It was the graduate life for 17 Duke undergraduate students who spent their summer conducting research at the Department of Computer Science.
"It's a full-time research experience for most of them," said Professor Susan Rodger, who helped coordinate the summer research program with Computer Science Associate Chairman Richard Lucic. "They get to experience what it's like to go to graduate school. They're doing research; they're in an office; they're working on a team with other people; and they get exposed to other research areas."
Students worked nine to ten weeks during the summer semester, and met each Wednesday for department-provided lunches. Each lunch featured a different faculty member or graduate student as speaker. This year's series included Professor John Reif, who spoke about DNA computing, and Assistant Professor Ashwin Machanavajjhala, who talked about privacy in the big-data world.

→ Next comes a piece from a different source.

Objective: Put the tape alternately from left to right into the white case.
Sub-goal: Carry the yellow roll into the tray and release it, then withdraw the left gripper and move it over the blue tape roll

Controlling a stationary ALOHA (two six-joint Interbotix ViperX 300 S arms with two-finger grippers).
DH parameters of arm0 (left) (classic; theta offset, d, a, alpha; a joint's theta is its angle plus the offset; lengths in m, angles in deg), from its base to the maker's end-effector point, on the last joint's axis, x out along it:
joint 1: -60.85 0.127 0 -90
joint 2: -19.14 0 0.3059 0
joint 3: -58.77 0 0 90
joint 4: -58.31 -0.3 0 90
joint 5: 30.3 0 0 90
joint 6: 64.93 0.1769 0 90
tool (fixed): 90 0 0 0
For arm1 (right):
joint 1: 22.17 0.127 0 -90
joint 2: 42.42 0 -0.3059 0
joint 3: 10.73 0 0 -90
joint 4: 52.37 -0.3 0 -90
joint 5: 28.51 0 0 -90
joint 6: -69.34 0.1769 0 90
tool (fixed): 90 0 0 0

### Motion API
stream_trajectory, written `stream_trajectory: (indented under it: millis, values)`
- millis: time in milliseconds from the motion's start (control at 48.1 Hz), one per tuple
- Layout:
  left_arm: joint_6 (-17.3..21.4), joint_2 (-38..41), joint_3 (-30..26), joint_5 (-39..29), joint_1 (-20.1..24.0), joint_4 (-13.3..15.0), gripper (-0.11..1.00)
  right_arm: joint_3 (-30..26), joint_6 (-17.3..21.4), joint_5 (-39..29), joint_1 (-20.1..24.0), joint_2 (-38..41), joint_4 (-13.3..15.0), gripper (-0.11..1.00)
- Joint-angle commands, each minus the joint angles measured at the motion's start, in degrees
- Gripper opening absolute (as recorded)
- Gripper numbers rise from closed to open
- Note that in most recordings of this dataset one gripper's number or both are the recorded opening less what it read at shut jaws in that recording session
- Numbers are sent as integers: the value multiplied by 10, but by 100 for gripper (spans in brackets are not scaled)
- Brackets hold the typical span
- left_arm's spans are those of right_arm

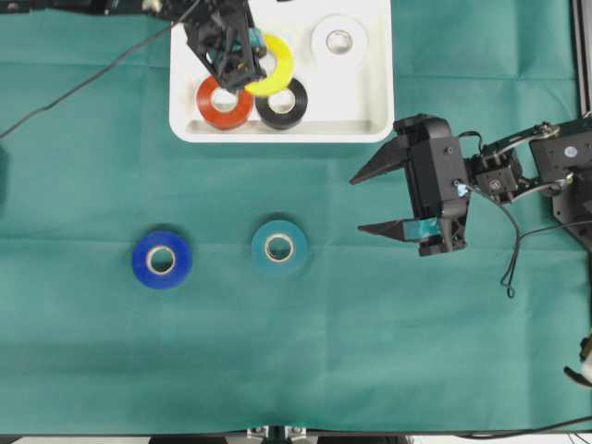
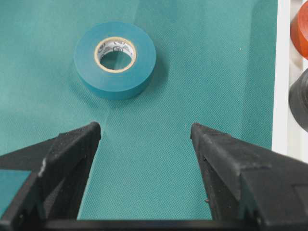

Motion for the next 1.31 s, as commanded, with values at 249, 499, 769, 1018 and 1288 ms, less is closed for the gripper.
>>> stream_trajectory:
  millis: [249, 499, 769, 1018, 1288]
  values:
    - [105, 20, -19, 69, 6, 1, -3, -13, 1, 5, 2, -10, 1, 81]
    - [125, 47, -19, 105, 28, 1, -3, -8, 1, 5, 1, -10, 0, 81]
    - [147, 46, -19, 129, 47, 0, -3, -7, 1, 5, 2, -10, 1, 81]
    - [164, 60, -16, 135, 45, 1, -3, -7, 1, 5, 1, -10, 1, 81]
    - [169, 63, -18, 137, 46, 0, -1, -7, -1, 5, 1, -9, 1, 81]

"As part of the speaker series, we encourage the speakers to talk about the graduate school experience and to talk about why they went to graduate school. This lunch series is to encourage the undergraduates to think about going to graduate school," Rodger said. "Most of the undergraduates do not realize that they do not have to pay for graduate school. They think they need to get a job right away."

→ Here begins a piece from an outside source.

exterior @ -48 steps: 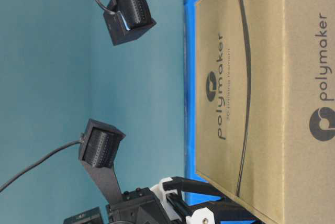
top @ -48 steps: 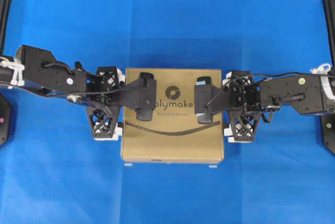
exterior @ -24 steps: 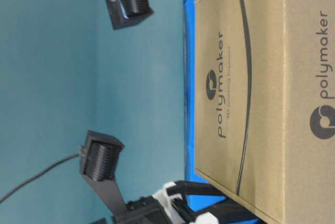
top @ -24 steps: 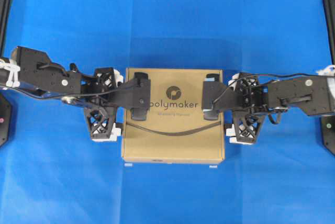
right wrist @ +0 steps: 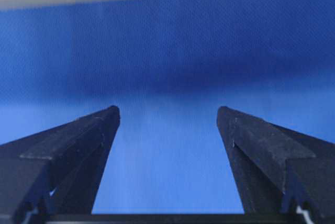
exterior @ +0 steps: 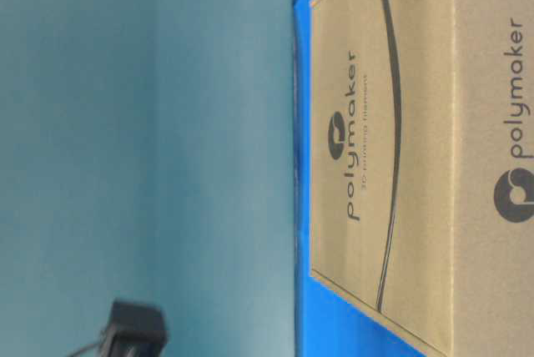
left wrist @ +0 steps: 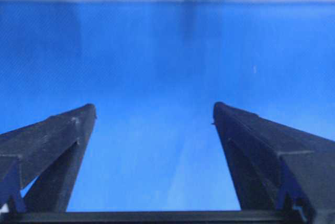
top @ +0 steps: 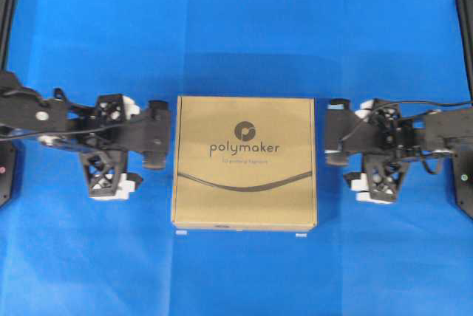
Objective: Lift up the cardboard box by clamping it between your arms.
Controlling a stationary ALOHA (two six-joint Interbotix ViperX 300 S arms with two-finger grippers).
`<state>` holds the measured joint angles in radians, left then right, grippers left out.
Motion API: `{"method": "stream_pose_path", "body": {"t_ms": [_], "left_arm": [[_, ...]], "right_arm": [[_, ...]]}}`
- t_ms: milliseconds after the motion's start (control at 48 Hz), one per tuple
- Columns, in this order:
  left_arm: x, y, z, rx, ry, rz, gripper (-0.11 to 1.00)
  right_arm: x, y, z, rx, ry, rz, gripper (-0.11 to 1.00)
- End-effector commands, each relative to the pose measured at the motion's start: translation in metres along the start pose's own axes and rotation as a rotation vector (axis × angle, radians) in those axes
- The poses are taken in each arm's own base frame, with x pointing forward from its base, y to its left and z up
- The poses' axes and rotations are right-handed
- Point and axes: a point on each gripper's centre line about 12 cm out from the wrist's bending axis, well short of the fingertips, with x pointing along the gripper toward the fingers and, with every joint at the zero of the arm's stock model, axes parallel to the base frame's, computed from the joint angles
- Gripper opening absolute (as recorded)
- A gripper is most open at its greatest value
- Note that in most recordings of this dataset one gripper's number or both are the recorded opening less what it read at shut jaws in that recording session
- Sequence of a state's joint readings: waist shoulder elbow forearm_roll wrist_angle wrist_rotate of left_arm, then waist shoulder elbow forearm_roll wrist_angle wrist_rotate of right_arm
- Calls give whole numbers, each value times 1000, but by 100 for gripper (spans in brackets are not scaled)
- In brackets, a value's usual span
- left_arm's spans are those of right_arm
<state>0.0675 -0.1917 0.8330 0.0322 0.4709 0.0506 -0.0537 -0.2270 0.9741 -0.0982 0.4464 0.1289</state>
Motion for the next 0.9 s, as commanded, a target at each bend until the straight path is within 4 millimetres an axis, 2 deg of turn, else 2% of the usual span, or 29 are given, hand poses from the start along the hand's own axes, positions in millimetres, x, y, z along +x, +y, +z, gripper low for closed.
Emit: {"method": "stream_pose_path", "body": {"t_ms": [0, 146, 479, 688, 875], "left_arm": [[-16, 0, -2, -2, -55, 3, 88], [-28, -2, -19, -2, -95, 5, 88], [-58, -1, -39, -12, -252, 20, 88], [-67, -2, -45, -13, -286, 22, 88], [-68, -3, -45, -10, -295, 20, 88]], "right_arm": [[-13, 0, 0, 11, -43, 3, 99], [-25, -1, -13, 11, -78, 4, 99], [-52, -3, -34, 16, -220, 13, 99], [-67, -4, -40, 22, -297, 15, 99], [-73, -5, -42, 25, -324, 16, 99]]}}
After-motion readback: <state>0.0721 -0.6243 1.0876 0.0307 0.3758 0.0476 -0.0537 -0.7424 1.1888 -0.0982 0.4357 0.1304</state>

Rising senior Andrew Shim is one of the students who participated this summer as a requirement of the Computer Science Undergraduate Research Fellows Program, which also seeks to interest undergraduates in graduate school by involving them in research. Shim worked with Associate Professor Jun Yang on a project in computational journalism to examine the validity of claims by politicians and others in the public eye. "In essence, we want to automate what the people at factcheck.org are doing," Shim said of the reverse engineering queries. As an example, he noted former New York Mayor Rudy Giuliani once claimed the number of adoptions in New York increased by about 65 to 70 percent across his term. The claim is verified when looking at particular time frames in Giuliani's incumbency. "But then we ask ourselves, 'Why are we looking at these particular time periods?'" Shim said. "It turns out that towards the end of Giuliani's term, the number of adoptions actually decreased after having been on the rise even before Giuliani came into office. So Giuliani's data staff chose particular time windows that would mask the trend of decrease and highlight that of increase."

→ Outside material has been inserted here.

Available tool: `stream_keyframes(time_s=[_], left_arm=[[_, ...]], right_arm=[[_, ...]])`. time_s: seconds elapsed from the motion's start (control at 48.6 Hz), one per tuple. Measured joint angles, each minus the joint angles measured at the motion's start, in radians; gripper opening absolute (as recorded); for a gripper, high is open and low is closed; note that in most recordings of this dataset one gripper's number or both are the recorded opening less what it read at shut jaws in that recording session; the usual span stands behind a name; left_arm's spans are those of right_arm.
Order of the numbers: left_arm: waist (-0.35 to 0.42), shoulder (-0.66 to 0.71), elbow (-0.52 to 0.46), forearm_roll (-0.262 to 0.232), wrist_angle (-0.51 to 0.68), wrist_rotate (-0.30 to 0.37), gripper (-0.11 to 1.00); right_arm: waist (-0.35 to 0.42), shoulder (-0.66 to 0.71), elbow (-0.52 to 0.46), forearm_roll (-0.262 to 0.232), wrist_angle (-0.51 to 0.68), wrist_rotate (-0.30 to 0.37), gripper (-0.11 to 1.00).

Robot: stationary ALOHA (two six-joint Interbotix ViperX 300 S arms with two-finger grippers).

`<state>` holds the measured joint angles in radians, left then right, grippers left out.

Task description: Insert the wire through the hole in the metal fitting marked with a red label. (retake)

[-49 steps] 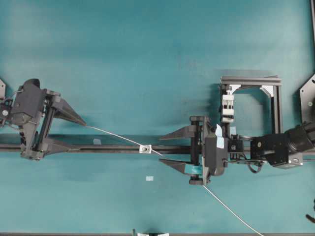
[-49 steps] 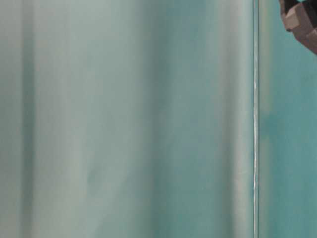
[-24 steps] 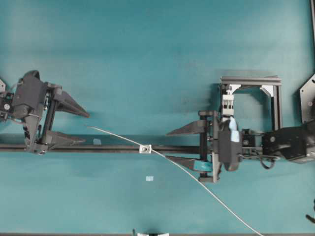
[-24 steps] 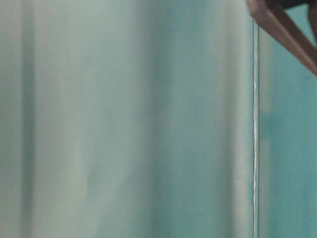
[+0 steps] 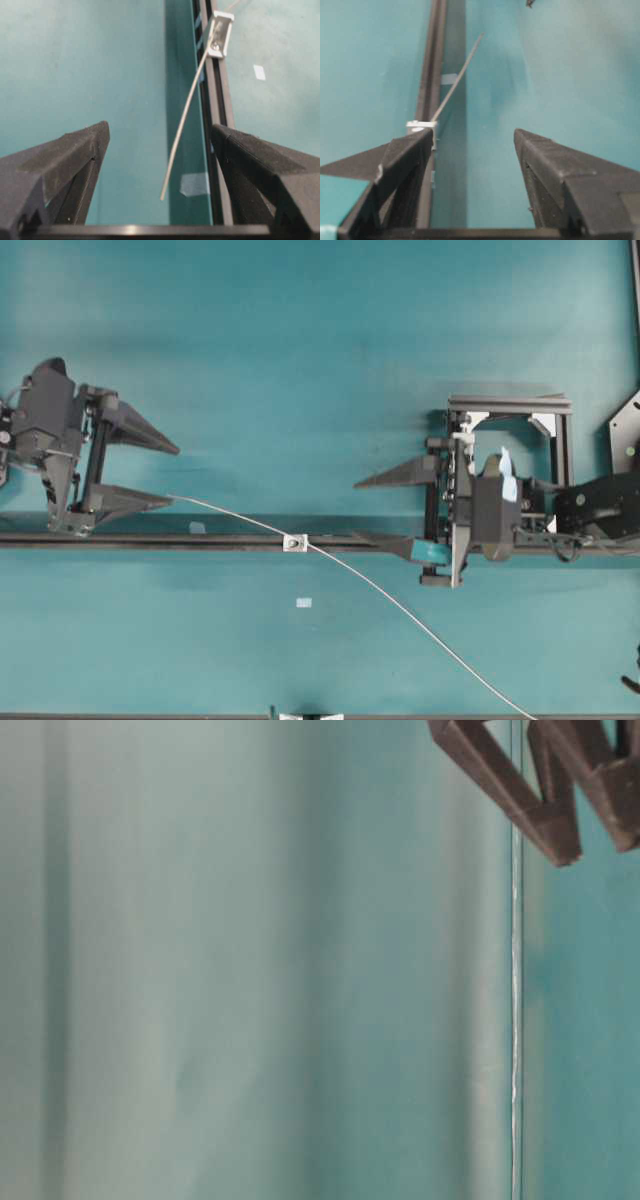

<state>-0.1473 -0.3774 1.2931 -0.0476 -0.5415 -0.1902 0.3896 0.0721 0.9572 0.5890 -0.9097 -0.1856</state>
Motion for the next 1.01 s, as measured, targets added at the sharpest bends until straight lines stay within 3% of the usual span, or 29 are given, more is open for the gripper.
stream_keyframes(time_s=[0.206, 1.008], left_arm=[[0.014, -0.018, -0.008, 0.0, 0.009, 0.052, 0.86], [0.026, -0.02, -0.012, 0.0, 0.017, 0.054, 0.85]], right_arm=[[-0.023, -0.026, 0.015, 0.0, 0.008, 0.0, 0.75], [-0.043, -0.064, 0.041, 0.0, 0.037, 0.0, 0.75]])
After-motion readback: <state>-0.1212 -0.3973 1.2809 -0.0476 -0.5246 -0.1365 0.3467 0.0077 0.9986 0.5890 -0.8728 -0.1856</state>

Rachel Harris, a rising senior who also participated as part of the C-SURF program, worked this summer on a project in pattern recognition with Professor Carlo Tomasi. Given a handwritten document and a transcription of that document, her goal was to find additional features that could best distinguish one character from another to aid in document synchronization. "What we're trying to do is match each character in the transcription to the image of that character in the manuscript," she said. Features describing sections of each character could include the percentage of black pixels vertically above or below a baseline, indicating an ascending or descending letter; the percentage of writing in a slice of an image; or the number of times a black line is crossed when traveling vertically from the bottom of an image (two times in the letters "D" and "O," and once in the letter "T"). The research could lead to more in-depth search capabilities within handwritten documents and to automatic transcription of such documents.
Prior to the summer program, Harris thought she knew what graduate school would entail -- more classes, research, a thesis and dissertation. "You can know that intellectually, but it's very different when you're actually sitting here," she said. "Day to day, I'm setting my own schedule. There's no assigned weekly reading. It's a lot more responsibility, but I think it's better as a system. You do more and you learn more."
Harris is considering graduate school and noted she learned a lot from the summer program, including how to manage her time and interact with other researchers. "It's a very short time period, so it feels very intense," she said. "There's a steep learning curve at the start."